NEW YORK (CBSNewYork) — A Corona, Queens man was being held on bail Monday, on charges that he coached seven young girls to play a sexual game over the Internet, and videotaped them.

Jorel Fowler, 23, was arraigned in Queens Criminal Court this past Friday on seven counts each of using a child in a sexual performance, promoting sexual performances by a child, and possessing a sexual performance by a child, according to a news release from the Queens District Attorney’s office.

He was ordered held in $1 million bond, or $750,000 cash, and could face up to 15 years in prison if convicted, prosecutors said.

Fowler allegedly engaged young girls on the Internet to participate in what he called “The Game,” in which he allegedly awarded points for performing activities that led to sexual acts, prosecutors said.

“The Game” began with five points for a smile, and increased in levels, prosecutors said. At later levels, Fowler allegedly asked the girls to touch parts of their body with their fingers or objects, for 1,000 points and eventually 3,000 points, prosecutors said.

Police allegedly caught up to Fowler after receiving a cyber tipline report from the National Center for Missing and Exploited Children, involving a child pornography incident with a 12-year-old girl from Altus, Okla., prosecutors said.

Officers came to Fowler’s confiscated Fowler’s Asus laptop and iPhone 5, and recovered seven videos with specific girls’ names, prosecutors said. They included text and video conversations between Fowler and the girls – all under 16 – as he played “The Game,” prosecutors alleged.

At the end of “The Game,” Fowler allegedly asked if the girls would like to do it again and asked for their cellphone numbers, prosecutors said.

Fowler allegedly admitted to police that he had contacted more than 10 minor girls, prosecutors said.

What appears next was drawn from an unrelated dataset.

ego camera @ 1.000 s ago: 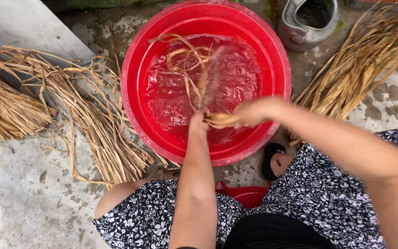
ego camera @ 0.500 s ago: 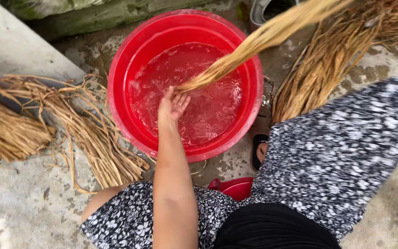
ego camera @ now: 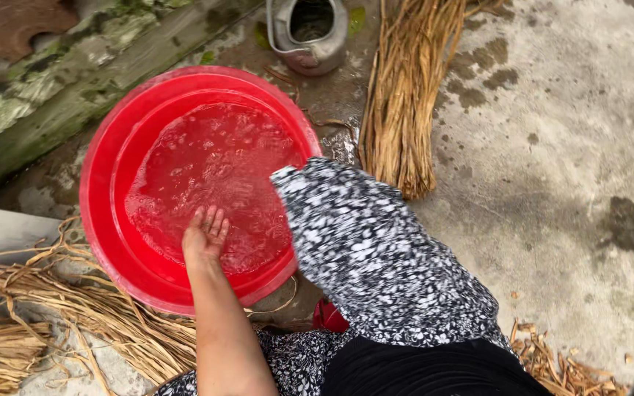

“This defendant is alleged to have coached seven young girls who he met online to perform various types of sexual acts which he then videotaped – convincing the girls that they were playing a game,” Queens District Attorney Richard A. Brown said in the release. “Once again, we urge parents to monitor their children’s Internet activities because there are sexual predators waiting to take advantage of their children’s innocence and trusting nature.”